La FPA, moment de bascule politique?
Ce malaise ancien a trouvé un écho inattendu lors de la 33ᵉ édition de la Foire de la production algérienne (FPA), organisée à la Safex. Devant le pavillon de l’ANP, le président de la République, Abdelmadjid Tebboune, a tenu des propos qui marquent un tournant. « L’industrie militaire incarne le patriotisme et allie qualité, technologies de pointe et autosuffisance », a-t-il affirmé, ouvrant la voie à une structuration officielle d’un secteur longtemps laissé à la marge.

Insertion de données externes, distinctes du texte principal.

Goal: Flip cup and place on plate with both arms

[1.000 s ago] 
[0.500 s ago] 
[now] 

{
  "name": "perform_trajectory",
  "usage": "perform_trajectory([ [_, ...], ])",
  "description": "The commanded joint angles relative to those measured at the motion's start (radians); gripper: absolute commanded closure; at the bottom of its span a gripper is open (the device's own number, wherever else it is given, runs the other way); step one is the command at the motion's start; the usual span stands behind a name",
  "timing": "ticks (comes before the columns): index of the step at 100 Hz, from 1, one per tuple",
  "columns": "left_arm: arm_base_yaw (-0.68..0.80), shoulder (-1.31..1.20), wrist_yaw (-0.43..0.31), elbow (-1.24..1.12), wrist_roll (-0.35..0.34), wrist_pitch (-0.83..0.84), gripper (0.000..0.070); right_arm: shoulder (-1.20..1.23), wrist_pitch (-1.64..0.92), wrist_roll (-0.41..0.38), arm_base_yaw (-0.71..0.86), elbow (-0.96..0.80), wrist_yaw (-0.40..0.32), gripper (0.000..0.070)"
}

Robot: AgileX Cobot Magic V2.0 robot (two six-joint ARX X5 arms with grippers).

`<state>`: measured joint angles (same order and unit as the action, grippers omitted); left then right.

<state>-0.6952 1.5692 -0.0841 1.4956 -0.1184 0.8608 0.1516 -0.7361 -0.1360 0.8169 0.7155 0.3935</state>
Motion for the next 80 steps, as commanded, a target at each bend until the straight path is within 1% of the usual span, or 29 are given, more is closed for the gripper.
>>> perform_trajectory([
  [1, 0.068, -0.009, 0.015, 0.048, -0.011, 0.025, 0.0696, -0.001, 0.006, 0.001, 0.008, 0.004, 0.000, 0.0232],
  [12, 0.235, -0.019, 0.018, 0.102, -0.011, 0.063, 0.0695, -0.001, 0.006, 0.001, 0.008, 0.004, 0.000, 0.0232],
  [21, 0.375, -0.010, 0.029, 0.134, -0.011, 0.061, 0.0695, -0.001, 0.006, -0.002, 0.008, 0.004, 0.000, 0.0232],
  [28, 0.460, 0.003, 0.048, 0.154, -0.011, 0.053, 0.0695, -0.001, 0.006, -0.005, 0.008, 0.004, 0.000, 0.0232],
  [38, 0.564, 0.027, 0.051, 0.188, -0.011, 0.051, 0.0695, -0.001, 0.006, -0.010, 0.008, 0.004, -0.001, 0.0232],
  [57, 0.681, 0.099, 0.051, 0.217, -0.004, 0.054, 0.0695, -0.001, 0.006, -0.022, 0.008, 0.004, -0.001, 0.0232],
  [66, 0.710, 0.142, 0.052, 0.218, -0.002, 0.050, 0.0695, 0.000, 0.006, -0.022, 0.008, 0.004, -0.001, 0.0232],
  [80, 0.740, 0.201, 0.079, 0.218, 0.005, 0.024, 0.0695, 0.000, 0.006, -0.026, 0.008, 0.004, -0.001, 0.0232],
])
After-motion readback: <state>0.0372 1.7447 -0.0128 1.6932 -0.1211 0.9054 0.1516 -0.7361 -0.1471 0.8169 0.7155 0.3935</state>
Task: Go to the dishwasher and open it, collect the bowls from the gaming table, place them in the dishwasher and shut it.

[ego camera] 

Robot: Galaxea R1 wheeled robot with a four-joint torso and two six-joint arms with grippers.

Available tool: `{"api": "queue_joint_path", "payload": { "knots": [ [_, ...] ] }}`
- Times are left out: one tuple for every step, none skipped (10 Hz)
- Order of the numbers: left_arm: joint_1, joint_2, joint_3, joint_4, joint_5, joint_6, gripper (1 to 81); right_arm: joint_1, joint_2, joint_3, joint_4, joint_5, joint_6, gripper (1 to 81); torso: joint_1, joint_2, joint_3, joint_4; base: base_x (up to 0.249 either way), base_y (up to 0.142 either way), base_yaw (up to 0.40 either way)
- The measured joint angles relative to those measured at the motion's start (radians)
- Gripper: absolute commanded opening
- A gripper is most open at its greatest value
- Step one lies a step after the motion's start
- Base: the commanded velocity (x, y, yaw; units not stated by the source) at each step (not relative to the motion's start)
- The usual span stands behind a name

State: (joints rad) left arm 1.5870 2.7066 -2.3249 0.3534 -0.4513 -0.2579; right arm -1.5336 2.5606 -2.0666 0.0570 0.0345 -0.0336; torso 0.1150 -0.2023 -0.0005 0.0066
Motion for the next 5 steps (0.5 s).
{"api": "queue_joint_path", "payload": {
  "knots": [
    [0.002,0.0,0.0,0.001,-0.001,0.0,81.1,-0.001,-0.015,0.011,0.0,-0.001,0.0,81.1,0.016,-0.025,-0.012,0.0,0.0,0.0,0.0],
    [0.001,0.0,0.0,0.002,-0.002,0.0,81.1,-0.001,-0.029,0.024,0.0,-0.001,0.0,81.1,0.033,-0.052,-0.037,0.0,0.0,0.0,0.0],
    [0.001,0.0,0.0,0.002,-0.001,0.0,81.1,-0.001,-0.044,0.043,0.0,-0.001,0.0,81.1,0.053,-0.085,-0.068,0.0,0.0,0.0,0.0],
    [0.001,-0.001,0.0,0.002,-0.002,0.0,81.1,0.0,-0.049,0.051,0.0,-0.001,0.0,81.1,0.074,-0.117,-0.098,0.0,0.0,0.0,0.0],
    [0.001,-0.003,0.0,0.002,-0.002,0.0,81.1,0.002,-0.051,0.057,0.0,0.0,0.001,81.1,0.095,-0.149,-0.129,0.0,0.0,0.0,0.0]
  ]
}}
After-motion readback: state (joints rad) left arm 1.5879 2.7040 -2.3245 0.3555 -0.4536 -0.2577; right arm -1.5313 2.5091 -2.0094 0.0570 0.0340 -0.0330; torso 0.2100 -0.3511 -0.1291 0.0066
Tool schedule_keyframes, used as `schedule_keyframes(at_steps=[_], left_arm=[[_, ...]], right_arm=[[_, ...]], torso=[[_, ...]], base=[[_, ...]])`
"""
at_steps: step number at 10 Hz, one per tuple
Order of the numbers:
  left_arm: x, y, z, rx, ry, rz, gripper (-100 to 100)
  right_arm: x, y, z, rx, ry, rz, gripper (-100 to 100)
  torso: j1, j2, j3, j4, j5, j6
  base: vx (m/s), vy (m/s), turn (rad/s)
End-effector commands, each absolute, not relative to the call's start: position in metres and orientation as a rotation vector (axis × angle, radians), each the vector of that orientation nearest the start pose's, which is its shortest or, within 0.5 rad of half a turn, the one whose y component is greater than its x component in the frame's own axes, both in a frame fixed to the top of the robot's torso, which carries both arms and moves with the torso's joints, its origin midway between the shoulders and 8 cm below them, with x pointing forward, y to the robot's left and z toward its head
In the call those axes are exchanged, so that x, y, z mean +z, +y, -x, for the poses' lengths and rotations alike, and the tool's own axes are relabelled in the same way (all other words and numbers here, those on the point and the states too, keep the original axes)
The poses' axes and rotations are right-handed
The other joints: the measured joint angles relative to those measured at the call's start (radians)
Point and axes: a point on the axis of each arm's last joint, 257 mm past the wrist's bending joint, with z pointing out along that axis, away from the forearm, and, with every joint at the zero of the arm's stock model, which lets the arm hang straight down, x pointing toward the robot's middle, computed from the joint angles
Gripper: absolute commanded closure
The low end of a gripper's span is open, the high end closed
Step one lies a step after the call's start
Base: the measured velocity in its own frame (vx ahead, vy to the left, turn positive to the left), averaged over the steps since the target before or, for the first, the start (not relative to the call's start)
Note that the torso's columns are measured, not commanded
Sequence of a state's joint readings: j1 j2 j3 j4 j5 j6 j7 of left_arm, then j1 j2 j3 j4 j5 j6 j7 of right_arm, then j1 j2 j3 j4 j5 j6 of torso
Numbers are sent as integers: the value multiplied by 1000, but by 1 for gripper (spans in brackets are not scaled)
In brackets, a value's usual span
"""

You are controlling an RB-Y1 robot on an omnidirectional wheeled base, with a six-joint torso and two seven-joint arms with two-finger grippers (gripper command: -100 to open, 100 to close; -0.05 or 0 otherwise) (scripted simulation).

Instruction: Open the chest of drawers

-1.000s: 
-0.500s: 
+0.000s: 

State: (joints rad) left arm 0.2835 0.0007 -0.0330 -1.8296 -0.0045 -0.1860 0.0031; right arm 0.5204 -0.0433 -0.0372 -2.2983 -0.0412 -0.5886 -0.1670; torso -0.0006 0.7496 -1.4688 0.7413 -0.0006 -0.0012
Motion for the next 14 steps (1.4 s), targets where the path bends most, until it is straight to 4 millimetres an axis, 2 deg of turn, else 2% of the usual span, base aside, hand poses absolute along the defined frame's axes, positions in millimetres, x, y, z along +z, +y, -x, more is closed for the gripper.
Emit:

Sur le terrain industriel, les signaux sont clairs. À l’Établissement de construction mécanique de Khenchela (ECMK), la préparation est déjà avancée. « Ce fusil de chasse est en étude depuis trois ans. Aujourd’hui, toute la chaîne de production est prête et nous pouvons répondre facilement à la demande du marché local », explique le représentant du stand. Concernant les prix, il se veut rassurant : « On ne peut pas encore se prononcer officiellement, mais ça ne sera pas cher, c’est sûr ». Il insiste cependant sur une condition essentielle : « Suite aux instructions du président, il faut mettre en place une procédure complète et un texte de loi pour organiser cette vente. Sans cadre juridique, ce n’est pas possible pour l’instant ».
Même constat du côté de l’Office national des produits explosifs. « Avant, nous vendions déjà de petites quantités aux associations de chasseurs, toujours dans un cadre légal », rappelle une source de l’Office. « Avec cette nouvelle décision, cette activité va connaître une nouvelle dynamique. Il ne manque que le cadre juridique. Les munitions sont disponibles, en quantité et en qualité ».
Sécurité, économie et lutte contre l’informel
Le président Tebboune a tenu à préciser que la commercialisation sera « strictement encadrée » et passera par la Fédération nationale des chasseurs, seule habilitée à centraliser les commandes des fédérations de wilaya, hormis quelques cas exceptionnels.
Au-delà de la chasse, l’enjeu est économique et sécuritaire. Organiser la production et la vente de fusils et de munitions, c’est réduire le marché noir, limiter la circulation d’armes sans papiers et créer une valeur ajoutée nationale durable. Une décision tardive, mais stratégique, qui pourrait enfin répondre à une réalité longtemps ignorée.